- WHAT IS EXPECTED
Which lines below contain the word "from"? Copy each one.

- DATA SECTION

☆ ☆ ☆

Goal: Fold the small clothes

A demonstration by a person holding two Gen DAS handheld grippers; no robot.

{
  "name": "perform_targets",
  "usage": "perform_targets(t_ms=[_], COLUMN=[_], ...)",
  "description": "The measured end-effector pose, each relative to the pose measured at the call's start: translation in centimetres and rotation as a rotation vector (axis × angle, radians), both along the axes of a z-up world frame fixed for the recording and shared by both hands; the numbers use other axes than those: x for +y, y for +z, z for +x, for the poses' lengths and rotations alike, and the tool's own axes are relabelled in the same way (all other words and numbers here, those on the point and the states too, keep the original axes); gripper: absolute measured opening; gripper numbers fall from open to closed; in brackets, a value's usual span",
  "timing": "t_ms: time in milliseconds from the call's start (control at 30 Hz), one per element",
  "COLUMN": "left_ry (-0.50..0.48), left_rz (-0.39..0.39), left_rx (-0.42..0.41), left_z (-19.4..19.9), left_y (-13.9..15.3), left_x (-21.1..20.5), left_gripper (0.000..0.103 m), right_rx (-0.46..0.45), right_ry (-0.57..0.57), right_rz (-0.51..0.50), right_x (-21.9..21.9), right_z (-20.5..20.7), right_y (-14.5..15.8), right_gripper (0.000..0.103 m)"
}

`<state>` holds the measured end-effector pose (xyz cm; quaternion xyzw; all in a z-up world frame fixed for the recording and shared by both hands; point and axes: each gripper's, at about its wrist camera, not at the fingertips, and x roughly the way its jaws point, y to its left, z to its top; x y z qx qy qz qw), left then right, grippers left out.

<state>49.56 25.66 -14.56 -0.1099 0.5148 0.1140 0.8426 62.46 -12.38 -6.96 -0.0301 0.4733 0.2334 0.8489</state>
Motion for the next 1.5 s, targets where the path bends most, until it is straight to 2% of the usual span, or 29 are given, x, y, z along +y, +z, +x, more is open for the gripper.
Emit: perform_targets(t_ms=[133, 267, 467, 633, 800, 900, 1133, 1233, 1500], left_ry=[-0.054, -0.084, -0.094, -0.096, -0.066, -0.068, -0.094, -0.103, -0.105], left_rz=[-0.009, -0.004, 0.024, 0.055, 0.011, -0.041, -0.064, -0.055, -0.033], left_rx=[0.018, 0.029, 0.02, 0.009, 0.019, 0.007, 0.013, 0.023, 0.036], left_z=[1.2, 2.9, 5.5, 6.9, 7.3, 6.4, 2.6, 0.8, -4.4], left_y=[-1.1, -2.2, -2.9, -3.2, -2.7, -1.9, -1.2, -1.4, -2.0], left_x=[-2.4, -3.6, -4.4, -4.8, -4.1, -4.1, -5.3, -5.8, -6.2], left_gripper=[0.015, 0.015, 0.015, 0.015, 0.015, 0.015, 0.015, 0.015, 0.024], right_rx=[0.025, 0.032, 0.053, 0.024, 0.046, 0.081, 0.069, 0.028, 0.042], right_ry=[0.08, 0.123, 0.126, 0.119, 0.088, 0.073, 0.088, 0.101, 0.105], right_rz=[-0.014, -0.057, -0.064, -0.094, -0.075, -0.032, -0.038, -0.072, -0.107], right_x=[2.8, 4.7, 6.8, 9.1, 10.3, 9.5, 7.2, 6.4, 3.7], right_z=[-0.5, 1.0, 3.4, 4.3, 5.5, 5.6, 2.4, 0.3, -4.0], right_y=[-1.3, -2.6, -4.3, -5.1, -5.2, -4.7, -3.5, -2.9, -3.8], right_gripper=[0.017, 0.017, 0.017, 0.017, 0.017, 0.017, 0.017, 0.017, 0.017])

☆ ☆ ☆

- YOUR SOLUTION
  "description": "The measured end-effector pose, each relative to the pose measured at the call's start: translation in centimetres and rotation as a rotation vector (axis × angle, radians), both along the axes of a z-up world frame fixed for the recording and shared by both hands; the numbers use other axes than those: x for +y, y for +z, z for +x, for the poses' lengths and rotations alike, and the tool's own axes are relabelled in the same way (all other words and numbers here, those on the point and the states too, keep the original axes); gripper: absolute measured opening; gripper numbers fall from open to closed; in brackets, a value's usual span",
  "timing": "t_ms: time in milliseconds from the call's start (control at 30 Hz), one per element",

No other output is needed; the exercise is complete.